* **WORK TO BE COMPLETED**: Copy all data exactly. Skip pictures.
- - -
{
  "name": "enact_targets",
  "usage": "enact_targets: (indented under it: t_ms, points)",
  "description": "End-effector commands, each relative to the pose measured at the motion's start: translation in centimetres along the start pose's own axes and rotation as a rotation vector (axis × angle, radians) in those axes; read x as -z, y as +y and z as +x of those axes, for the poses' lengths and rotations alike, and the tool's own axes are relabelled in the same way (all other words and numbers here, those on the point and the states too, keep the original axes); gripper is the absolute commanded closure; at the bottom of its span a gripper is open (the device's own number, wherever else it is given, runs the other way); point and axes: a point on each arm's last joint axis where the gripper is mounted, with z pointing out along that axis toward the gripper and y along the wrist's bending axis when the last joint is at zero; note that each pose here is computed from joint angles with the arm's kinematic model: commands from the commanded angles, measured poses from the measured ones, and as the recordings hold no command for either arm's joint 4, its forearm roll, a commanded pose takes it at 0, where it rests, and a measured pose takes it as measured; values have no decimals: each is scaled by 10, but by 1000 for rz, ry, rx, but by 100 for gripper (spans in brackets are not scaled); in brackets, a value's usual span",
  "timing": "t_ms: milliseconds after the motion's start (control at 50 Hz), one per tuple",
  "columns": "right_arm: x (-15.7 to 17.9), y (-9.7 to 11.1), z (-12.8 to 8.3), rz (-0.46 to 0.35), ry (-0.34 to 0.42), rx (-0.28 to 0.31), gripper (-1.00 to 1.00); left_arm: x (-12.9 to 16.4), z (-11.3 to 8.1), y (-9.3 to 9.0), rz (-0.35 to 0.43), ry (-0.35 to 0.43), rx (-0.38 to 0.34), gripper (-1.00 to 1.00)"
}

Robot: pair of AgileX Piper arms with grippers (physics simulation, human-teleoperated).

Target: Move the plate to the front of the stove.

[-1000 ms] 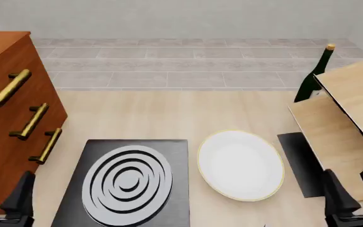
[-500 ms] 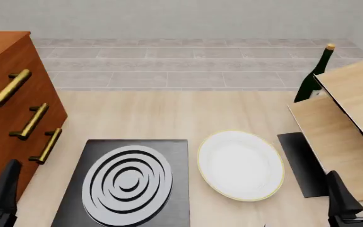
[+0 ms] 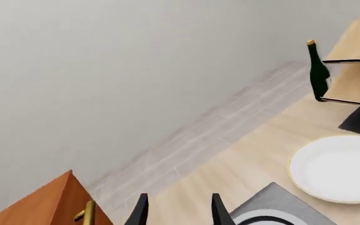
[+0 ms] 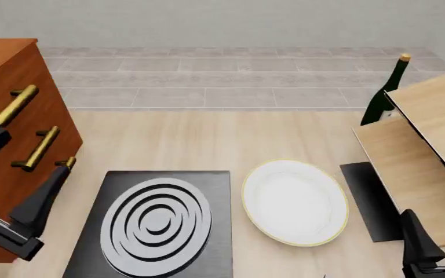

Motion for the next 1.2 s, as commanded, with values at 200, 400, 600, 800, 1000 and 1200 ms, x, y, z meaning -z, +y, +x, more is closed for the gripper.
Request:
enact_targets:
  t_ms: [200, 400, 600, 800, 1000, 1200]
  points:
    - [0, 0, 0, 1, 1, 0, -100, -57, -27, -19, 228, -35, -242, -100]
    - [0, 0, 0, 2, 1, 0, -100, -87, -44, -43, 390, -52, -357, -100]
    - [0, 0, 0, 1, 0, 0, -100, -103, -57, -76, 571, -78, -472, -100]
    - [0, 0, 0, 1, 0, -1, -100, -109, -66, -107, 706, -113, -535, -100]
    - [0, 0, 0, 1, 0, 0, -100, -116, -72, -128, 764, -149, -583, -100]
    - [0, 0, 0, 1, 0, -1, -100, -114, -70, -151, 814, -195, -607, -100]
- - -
* **WRITTEN SOLUTION**:
{
  "name": "enact_targets",
  "usage": "enact_targets: (indented under it: t_ms, points)",
  "description": "End-effector commands, each relative to the pose measured at the motion's start: translation in centimetres along the start pose's own axes and rotation as a rotation vector (axis × angle, radians) in those axes; read x as -z, y as +y and z as +x of those axes, for the poses' lengths and rotations alike, and the tool's own axes are relabelled in the same way (all other words and numbers here, those on the point and the states too, keep the original axes); gripper is the absolute commanded closure; at the bottom of its span a gripper is open (the device's own number, wherever else it is given, runs the other way); point and axes: a point on each arm's last joint axis where the gripper is mounted, with z pointing out along that axis toward the gripper and y along the wrist's bending axis when the last joint is at zero; note that each pose here is computed from joint angles with the arm's kinematic model: commands from the commanded angles, measured poses from the measured ones, and as the recordings hold no command for either arm's joint 4, its forearm roll, a commanded pose takes it at 0, where it rests, and a measured pose takes it as measured; values have no decimals: each is scaled by 10, but by 1000 for rz, ry, rx, but by 100 for gripper (spans in brackets are not scaled); in brackets, a value's usual span",
  "timing": "t_ms: milliseconds after the motion's start (control at 50 Hz), one per tuple",
  "columns": "right_arm: x (-15.7 to 17.9), y (-9.7 to 11.1), z (-12.8 to 8.3), rz (-0.46 to 0.35), ry (-0.34 to 0.42), rx (-0.28 to 0.31), gripper (-1.00 to 1.00); left_arm: x (-12.9 to 16.4), z (-11.3 to 8.1), y (-9.3 to 9.0), rz (-0.35 to 0.43), ry (-0.35 to 0.43), rx (-0.38 to 0.34), gripper (-1.00 to 1.00)"
}

Robot: pair of AgileX Piper arms with grippers (physics simulation, human-teleoperated).

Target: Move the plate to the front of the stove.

[-1000 ms] 
[-500 ms] 
[+0 ms] 
[+0 ms] 

Motion for the next 1.2 s, as commanded, with values at 200, 400, 600, 800, 1000 and 1200 ms, x, y, z meaning -z, +y, +x, more is closed for the gripper.
Request:
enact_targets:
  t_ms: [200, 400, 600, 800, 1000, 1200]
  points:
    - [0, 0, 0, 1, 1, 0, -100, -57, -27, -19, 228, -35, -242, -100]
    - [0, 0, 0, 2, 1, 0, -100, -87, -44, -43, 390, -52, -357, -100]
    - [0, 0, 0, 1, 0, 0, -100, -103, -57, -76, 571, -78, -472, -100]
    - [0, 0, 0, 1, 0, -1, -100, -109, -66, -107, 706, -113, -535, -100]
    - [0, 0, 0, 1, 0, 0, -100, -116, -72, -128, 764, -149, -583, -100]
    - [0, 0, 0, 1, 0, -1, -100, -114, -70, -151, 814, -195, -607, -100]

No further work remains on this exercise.